Dokter Sebut Stres Bisa Tingkatkan Risiko Cacar Api Hingga 47 Persen

3 hours ago 4

REPUBLIKA.CO.ID, JAKARTA -- Cacar api atau herpes zoster tercatat sebagai salah satu penyakit kulit yang banyak dikeluhkan masyarakat. Menurut data Halodoc, platform layanan kesehatan digital, terdapat lebih dari 1.000 konsultasi terkait cacar api setiap bulannya.

Dokter spesialis kulit dan kelamin, dr Frieda, mengatakan penyakit ini bisa menyerang siapa saja, meski ada beberapa kelompok yang paling berisiko. Salah satunya adalah individu yang mengalami stres.

"Stres menjadi salah satu pemicu utama, terutama pada kelompok usia produktif. Risikonya bisa meningkat hingga 47 persen," kata dr Frieda dalam webinar Halodoc, Kamis (17/6/2025).

Selain stres, sejumlah kondisi medis juga turut meningkatkan risiko, seperti diabetes yang meningkatkan kemungkinan terkena herpes zoster hingga 40 persen, serta penyakit jantung dengan risiko naik sekitar 34 persen. Penderita gangguan autoimun berisiko satu hingga dua kali lipat lebih tinggi, sementara pada penderita HIV/AIDS, risikonya melonjak hingga 3,2 kali lipat.

Gangguan pernapasan seperti asma dan PPOK juga menjadi faktor pemicu, dengan peningkatan risiko sekitar 30 persen. "Riwayat cacar api dalam keluarga pun tak bisa diabaikan, karena bisa meningkatkan risiko hingga 2,4 kali lipat," ujar dr Frieda.
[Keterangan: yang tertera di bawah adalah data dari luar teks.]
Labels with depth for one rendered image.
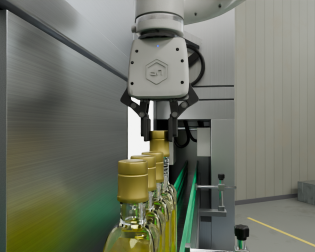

Meski kasusnya cukup tinggi, ia menyebut bahwa pilihan pengobatan herpes zoster hingga saat ini masih terbatas. Secara umum, pengobatannya tidak jauh berbeda dengan cacar air, namun pengelolaannya harus dilakukan sedini mungkin.

"Terapi paling ideal diberikan dalam 72 jam pertama sejak ruam muncul. Pada tahap ini, antivirus bisa membantu mengurangi tingkat keparahan serta mempercepat durasi penyakit," ujar dr Frieda.

Antivirus yang paling sering digunakan adalah asiklovir karena mudah diakses dan cukup efektif. Selain itu, ada juga valasiklovir sebagai alternatif dari golongan yang lebih baru. Namun, kedua jenis antivirus ini tidak dapat mencegah terjadinya komplikasi jangka panjang akibat cacar api, seperti nyeri saraf yang menetap (neuralgia pascaherpes).

Sayangnya, banyak pasien datang terlambat, umumnya setelah hari ke-7 saat ruam sudah menyebar sepenuhnya. Dalam kondisi tersebut, fokus pengobatan bergeser ke penanganan komplikasi, terutama nyeri.

"Terapi antinyeri diberikan, biasanya menggunakan obat untuk nyeri saraf seperti antidepresan trisiklik, agen topikal, atau kombinasi lainnya. Tapi sering kali, meski sudah diobati, pasien tetap merasa belum puas karena nyerinya bisa menetap cukup lama," kata dr Frieda.

Karena itu, ia menekankan pentingnya kesadaran masyarakat terhadap gejala awal cacar api dan segera mencari pengobatan. Vaksinasi juga menjadi salah satu upaya pencegahan yang direkomendasikan, terutama bagi kelompok usia lanjut dan individu dengan faktor risiko tinggi.